Task objective >> Without including any pictures, give back all of the data exactly.

*** Opening of Records to use ***

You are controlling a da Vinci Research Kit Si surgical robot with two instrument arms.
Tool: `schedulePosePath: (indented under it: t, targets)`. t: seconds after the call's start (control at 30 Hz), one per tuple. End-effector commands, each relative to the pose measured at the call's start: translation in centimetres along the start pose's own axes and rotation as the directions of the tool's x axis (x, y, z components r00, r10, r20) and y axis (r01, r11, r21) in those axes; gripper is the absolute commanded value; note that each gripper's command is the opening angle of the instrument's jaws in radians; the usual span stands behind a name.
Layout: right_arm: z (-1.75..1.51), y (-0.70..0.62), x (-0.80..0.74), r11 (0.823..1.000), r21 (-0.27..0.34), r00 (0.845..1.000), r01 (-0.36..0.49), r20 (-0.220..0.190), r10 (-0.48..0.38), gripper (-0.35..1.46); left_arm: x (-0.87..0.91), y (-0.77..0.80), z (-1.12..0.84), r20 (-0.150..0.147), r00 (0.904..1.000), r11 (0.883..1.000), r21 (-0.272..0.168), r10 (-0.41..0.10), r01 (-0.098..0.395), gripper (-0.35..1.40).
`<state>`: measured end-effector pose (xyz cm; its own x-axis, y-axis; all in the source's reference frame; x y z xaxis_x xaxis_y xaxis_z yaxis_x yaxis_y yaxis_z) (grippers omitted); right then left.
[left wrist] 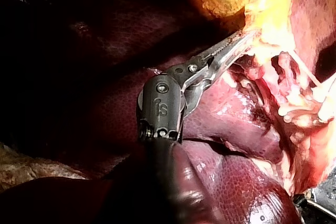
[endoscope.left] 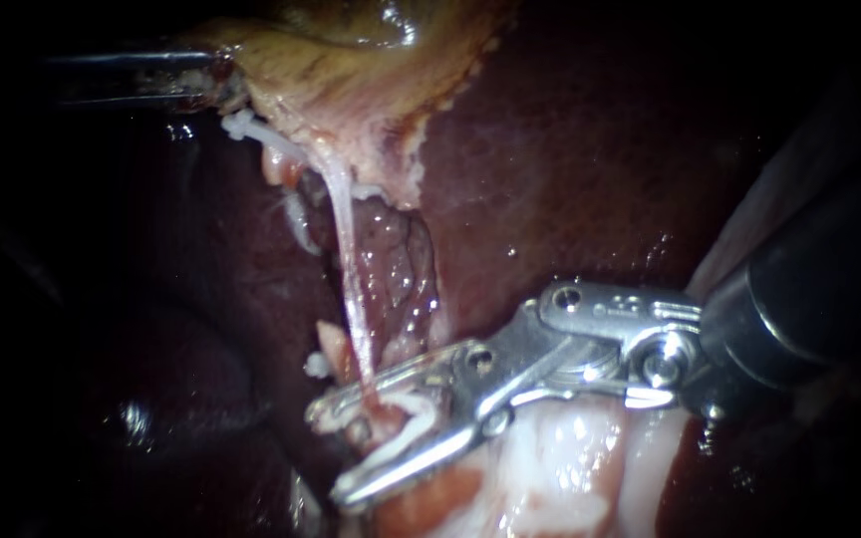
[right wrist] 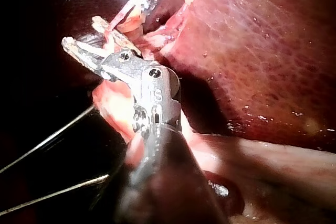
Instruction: Clipping first clip right tube
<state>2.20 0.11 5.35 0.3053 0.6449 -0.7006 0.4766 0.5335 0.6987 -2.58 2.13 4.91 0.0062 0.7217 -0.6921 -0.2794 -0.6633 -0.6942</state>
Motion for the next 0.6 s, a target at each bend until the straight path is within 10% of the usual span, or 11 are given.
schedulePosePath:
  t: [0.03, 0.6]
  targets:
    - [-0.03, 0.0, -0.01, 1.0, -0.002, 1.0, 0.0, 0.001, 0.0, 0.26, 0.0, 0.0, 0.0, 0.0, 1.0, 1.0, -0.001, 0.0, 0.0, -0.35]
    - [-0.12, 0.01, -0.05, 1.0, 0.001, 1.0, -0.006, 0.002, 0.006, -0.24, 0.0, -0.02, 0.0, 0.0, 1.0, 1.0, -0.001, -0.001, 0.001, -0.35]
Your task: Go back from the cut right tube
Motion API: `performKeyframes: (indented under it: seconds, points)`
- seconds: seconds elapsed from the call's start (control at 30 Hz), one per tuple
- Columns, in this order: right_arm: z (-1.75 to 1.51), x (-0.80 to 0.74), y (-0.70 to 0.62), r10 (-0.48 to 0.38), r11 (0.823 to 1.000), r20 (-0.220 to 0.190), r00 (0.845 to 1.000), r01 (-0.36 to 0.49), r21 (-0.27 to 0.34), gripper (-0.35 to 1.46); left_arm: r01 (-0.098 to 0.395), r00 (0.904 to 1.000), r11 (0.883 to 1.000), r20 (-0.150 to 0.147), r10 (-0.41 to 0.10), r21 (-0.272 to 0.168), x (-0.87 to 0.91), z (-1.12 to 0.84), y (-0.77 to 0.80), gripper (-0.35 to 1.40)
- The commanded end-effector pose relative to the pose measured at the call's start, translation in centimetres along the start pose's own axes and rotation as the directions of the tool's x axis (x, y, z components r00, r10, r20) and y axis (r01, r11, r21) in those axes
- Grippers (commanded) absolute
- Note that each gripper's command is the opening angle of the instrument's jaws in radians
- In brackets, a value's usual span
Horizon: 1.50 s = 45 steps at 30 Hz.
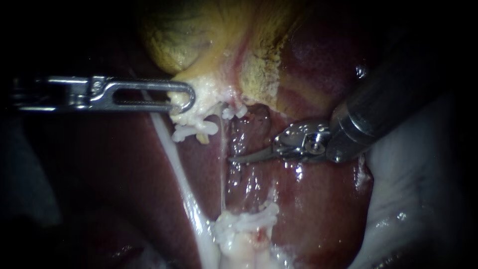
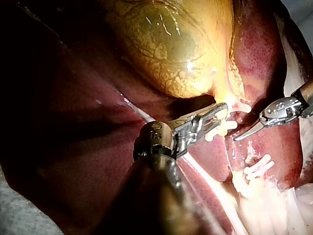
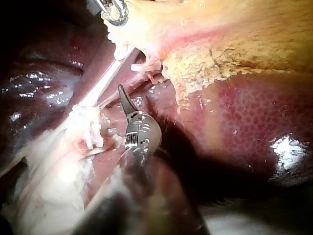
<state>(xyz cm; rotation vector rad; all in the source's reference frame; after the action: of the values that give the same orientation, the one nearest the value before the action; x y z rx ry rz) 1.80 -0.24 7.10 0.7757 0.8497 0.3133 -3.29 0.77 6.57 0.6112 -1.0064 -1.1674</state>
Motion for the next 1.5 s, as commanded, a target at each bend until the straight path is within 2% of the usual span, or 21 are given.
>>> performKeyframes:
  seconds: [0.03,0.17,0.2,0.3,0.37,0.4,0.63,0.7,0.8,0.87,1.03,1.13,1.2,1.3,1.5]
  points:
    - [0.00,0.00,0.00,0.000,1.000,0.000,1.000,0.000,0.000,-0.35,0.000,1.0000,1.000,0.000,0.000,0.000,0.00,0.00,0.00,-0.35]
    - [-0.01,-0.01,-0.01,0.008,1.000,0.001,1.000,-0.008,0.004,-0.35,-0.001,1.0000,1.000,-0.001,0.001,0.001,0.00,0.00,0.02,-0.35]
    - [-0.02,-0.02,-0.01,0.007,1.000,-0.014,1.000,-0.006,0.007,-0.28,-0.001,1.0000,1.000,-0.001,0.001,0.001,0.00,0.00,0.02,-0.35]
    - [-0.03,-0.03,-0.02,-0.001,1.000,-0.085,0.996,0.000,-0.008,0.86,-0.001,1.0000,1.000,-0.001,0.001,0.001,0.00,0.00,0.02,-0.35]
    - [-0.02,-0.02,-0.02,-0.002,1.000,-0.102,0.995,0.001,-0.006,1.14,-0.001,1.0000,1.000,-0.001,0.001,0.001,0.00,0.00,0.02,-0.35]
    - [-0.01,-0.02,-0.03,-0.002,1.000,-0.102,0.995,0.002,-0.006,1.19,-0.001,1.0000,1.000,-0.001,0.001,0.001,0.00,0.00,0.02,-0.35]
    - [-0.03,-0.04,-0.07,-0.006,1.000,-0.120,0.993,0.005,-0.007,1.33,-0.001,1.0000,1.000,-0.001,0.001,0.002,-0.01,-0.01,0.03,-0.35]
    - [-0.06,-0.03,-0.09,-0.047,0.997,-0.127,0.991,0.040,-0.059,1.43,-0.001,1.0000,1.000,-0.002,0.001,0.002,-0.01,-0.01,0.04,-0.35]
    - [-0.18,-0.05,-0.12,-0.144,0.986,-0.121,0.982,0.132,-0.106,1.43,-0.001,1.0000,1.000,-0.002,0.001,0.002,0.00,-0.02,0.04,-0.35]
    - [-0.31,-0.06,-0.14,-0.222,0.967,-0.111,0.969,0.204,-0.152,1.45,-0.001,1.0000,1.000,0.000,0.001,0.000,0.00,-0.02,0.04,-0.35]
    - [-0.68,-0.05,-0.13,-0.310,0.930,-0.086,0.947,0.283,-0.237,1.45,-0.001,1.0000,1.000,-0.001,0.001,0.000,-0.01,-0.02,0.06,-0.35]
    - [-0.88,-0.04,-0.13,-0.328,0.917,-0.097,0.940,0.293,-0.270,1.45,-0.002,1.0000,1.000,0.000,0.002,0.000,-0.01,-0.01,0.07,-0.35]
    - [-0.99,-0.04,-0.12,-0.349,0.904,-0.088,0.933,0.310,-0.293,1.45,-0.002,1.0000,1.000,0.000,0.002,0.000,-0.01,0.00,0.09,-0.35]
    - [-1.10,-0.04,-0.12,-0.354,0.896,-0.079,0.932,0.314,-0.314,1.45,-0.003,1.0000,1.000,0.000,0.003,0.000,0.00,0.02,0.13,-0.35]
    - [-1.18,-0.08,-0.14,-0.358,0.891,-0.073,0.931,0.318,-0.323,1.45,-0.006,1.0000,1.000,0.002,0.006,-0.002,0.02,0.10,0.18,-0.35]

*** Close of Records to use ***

Task result >>
You are controlling a da Vinci Research Kit Si surgical robot with two instrument arms.
Tool: `schedulePosePath: (indented under it: t, targets)`. t: seconds after the call's start (control at 30 Hz), one per tuple. End-effector commands, each relative to the pose measured at the call's start: translation in centimetres along the start pose's own axes and rotation as the directions of the tool's x axis (x, y, z components r00, r10, r20) and y axis (r01, r11, r21) in those axes; gripper is the absolute commanded value; note that each gripper's command is the opening angle of the instrument's jaws in radians; the usual span stands behind a name.
Layout: right_arm: z (-1.75..1.51), y (-0.70..0.62), x (-0.80..0.74), r11 (0.823..1.000), r21 (-0.27..0.34), r00 (0.845..1.000), r01 (-0.36..0.49), r20 (-0.220..0.190), r10 (-0.48..0.38), gripper (-0.35..1.46); left_arm: x (-0.87..0.91), y (-0.77..0.80), z (-1.12..0.84), r20 (-0.150..0.147), r00 (0.904..1.000), r11 (0.883..1.000), r21 (-0.272..0.168), r10 (-0.41..0.10), r01 (-0.098..0.395), gripper (-0.35..1.40).
`<state>`: measured end-effector pose (xyz cm; its own x-axis, y-axis; all in the source's reference frame; x y z xaxis_x xaxis_y xaxis_z yaxis_x yaxis_y yaxis_z) (grippers omitted); right then left.
[left wrist] 
[endoscope.left] 
[right wrist] 
Instruction: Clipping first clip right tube
<state>2.20 0.11 5.35 0.3053 0.6449 -0.7006 0.4766 0.5335 0.6987 -2.58 2.13 4.91 0.0062 0.7217 -0.6921 -0.2794 -0.6633 -0.6942</state>
Motion for the next 0.6 s, a target at each bend until the straight path is within 10% of the usual span, or 11 are given.
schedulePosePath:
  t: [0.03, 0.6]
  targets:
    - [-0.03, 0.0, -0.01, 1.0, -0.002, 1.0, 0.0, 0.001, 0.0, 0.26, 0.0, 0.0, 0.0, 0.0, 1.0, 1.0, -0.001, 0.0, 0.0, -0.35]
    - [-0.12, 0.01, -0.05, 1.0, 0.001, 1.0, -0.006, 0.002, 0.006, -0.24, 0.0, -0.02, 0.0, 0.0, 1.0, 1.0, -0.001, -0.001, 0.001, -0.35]
Your task: Go back from the cut right tube
Motion API: `performKeyframes: (indented under it: seconds, points)`
- seconds: seconds elapsed from the call's start (control at 30 Hz), one per tuple
- Columns, in this order: right_arm: z (-1.75 to 1.51), x (-0.80 to 0.74), y (-0.70 to 0.62), r10 (-0.48 to 0.38), r11 (0.823 to 1.000), r20 (-0.220 to 0.190), r00 (0.845 to 1.000), r01 (-0.36 to 0.49), r21 (-0.27 to 0.34), gripper (-0.35 to 1.46); left_arm: r01 (-0.098 to 0.395), r00 (0.904 to 1.000), r11 (0.883 to 1.000), r20 (-0.150 to 0.147), r10 (-0.41 to 0.10), r21 (-0.272 to 0.168), x (-0.87 to 0.91), z (-1.12 to 0.84), y (-0.77 to 0.80), gripper (-0.35 to 1.40)
- The commanded end-effector pose relative to the pose measured at the call's start, translation in centimetres along the start pose's own axes and rotation as the directions of the tool's x axis (x, y, z components r00, r10, r20) and y axis (r01, r11, r21) in those axes
- Grippers (commanded) absolute
- Note that each gripper's command is the opening angle of the instrument's jaws in radians
- In brackets, a value's usual span
Horizon: 1.50 s = 45 steps at 30 Hz.
<state>(xyz cm; rotation vector rad; all in the source's reference frame; after the action: of the values that give the same orientation, the one nearest the value before the action; x y z rx ry rz) 1.80 -0.24 7.10 0.7757 0.8497 0.3133 -3.29 0.77 6.57 0.6112 -1.0064 -1.1674</state>
Motion for the next 1.5 s, as commanded, a target at each bend until the straight path is within 2% of the usual span, or 21 are given.
>>> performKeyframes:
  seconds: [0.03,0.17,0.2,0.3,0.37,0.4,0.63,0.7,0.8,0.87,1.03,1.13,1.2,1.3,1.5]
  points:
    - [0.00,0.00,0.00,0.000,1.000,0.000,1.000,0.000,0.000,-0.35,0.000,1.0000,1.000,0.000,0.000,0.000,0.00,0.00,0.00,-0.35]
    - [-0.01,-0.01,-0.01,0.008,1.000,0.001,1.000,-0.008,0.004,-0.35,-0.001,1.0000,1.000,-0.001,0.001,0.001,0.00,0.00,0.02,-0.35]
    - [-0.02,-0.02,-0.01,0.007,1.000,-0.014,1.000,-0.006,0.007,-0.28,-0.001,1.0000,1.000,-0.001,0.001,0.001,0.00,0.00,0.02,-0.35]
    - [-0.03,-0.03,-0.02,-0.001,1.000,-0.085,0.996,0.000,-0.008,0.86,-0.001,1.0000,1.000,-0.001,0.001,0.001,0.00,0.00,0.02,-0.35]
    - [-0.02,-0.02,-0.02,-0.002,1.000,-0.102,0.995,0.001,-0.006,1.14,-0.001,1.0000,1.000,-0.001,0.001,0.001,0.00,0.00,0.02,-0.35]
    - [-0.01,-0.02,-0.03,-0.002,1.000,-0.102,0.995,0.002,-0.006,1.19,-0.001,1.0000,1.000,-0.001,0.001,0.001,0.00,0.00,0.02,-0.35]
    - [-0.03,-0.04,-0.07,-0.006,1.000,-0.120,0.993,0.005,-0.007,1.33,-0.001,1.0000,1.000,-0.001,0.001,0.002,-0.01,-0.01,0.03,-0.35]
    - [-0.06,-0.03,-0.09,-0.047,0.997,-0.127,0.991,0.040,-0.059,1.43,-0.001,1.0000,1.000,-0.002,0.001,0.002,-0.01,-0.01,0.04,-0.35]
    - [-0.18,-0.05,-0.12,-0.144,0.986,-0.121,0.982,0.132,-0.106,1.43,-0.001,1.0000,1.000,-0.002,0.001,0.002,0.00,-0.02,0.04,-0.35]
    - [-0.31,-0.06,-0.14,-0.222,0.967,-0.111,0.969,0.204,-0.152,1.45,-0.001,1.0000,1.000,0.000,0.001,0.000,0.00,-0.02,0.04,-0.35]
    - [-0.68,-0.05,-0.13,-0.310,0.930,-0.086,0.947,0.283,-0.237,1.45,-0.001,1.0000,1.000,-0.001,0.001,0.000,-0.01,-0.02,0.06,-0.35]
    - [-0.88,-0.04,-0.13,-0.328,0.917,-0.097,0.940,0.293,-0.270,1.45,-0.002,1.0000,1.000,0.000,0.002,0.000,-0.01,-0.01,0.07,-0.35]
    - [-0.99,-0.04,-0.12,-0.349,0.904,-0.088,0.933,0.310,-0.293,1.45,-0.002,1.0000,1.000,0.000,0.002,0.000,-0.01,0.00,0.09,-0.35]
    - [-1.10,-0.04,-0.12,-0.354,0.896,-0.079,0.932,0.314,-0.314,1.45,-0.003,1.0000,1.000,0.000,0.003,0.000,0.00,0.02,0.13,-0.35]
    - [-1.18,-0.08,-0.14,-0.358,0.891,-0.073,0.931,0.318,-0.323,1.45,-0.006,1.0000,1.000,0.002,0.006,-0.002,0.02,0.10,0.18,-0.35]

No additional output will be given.